By: Bari Sobelson, MS, LMFT
Extended and repeated separations from a primary caregiver in the context of danger, media and communication exposure, the impact of combat exposure on returning parent, possible parental mental health problems, physical injury or loss, frequent relocations. These are all challenges faced by military children and families, as discussed by Dr. Catherine Mogil during her 2017 webinar on resilience in military children.
It’s no secret that military children are at higher risk for experiencing traumatic events and stressful situations which may induce some pretty big feelings. It’s also no secret that even the most emotionally resilient adults have difficulties sometimes processing the big feelings. So, how do we help our military children when they are experiencing tough feelings? Chandra Ghosh Ippen and Erich Ippen, Jr. tackle the topic through their book Once I was Very Very Scared.
At the beginning of the book, a squirrel announces that he was once very scared. Soon after his announcement, several of his animal friends start to share that they were also scared. Each animal talks about what made them scared and then share the ways in which they react to being scared. After all of the animals share their stories, a porcupine comes along and encourages all of them to think of new things that they can do to help them when they are scared.
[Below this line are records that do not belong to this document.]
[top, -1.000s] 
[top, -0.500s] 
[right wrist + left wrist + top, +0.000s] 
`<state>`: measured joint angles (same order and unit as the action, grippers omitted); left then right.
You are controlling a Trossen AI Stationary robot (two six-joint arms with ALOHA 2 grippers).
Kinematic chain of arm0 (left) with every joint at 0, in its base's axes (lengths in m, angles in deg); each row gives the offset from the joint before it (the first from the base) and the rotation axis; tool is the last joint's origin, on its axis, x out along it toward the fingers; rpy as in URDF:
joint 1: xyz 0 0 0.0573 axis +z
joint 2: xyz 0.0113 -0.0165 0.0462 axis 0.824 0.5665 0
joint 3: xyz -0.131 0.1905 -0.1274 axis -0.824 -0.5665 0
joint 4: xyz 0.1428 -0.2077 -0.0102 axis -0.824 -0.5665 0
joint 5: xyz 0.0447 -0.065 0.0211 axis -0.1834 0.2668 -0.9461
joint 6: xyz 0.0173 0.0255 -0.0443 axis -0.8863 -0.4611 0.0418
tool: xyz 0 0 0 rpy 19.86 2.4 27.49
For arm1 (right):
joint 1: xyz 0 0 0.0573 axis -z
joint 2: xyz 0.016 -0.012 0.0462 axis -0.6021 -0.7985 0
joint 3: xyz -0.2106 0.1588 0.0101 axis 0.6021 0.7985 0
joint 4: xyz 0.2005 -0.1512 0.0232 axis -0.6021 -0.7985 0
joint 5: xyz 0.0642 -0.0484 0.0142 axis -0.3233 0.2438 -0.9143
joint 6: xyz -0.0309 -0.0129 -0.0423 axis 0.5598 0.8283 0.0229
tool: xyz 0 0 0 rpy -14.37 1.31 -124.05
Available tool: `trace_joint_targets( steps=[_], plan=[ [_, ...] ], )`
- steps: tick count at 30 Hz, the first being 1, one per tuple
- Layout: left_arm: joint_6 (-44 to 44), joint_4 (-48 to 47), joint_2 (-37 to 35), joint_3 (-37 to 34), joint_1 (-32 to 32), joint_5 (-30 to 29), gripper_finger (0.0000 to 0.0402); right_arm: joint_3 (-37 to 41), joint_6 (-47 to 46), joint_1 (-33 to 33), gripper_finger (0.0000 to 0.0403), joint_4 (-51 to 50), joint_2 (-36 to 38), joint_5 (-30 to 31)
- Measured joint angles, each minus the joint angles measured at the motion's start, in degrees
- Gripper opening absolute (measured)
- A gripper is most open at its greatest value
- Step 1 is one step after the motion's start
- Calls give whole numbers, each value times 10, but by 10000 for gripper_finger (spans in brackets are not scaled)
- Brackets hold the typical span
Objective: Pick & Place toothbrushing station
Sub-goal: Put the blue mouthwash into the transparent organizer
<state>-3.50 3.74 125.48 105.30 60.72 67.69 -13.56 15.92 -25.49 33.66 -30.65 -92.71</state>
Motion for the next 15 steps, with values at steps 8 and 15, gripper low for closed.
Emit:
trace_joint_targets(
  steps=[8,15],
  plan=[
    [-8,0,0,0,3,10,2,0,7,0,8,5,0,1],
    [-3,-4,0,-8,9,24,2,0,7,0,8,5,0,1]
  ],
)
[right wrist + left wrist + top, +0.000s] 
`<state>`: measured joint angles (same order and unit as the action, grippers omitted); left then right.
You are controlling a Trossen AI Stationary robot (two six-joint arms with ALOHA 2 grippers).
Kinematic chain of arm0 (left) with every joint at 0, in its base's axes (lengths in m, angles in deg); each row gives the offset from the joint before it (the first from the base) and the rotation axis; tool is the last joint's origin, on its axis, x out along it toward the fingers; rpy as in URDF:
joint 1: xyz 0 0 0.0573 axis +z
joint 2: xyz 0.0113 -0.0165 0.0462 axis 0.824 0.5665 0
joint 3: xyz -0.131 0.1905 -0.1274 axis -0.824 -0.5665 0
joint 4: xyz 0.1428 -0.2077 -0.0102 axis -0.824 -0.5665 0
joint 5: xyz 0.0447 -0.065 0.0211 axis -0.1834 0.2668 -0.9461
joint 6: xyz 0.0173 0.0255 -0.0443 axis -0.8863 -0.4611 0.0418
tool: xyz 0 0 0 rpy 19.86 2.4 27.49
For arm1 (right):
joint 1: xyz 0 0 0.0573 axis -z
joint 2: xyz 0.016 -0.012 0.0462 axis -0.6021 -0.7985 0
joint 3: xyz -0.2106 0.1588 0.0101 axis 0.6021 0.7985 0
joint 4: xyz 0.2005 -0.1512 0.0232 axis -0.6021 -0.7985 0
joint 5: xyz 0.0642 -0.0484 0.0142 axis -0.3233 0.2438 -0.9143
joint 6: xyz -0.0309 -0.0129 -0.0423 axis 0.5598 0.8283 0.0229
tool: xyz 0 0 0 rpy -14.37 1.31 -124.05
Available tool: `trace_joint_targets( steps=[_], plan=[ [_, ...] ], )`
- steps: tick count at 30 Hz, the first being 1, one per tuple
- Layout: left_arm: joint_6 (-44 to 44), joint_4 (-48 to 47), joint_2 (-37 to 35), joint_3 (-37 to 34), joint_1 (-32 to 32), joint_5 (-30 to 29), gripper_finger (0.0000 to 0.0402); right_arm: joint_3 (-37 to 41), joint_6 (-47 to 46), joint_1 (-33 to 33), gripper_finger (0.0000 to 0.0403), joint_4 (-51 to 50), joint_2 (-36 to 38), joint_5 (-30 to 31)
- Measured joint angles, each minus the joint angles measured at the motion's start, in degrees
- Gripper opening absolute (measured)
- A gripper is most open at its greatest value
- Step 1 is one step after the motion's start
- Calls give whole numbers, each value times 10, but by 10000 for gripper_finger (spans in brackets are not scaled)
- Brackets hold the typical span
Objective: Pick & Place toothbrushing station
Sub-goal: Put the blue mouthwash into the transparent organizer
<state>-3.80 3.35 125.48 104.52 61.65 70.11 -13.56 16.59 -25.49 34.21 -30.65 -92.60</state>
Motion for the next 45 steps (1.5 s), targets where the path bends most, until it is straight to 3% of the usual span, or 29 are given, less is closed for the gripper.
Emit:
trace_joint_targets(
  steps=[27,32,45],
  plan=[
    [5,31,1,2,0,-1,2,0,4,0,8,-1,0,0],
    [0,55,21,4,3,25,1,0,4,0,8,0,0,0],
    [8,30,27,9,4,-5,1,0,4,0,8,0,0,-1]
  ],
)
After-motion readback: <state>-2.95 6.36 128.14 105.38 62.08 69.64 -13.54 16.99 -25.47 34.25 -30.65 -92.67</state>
Or mad, or sad.
This book assists both children and adults in understanding just how tough situations can impact children and ways to help them get through it!
This post was written by Bari Sobelson, MS, LMFT, the Social Media and Programming Coordination Specialist for the MFLN Family Development Team. The Family Development team aims to support the development of professionals working with military families. Find out more about the Military Families Learning Network Family Development concentration on our website, Facebook, and Twitter.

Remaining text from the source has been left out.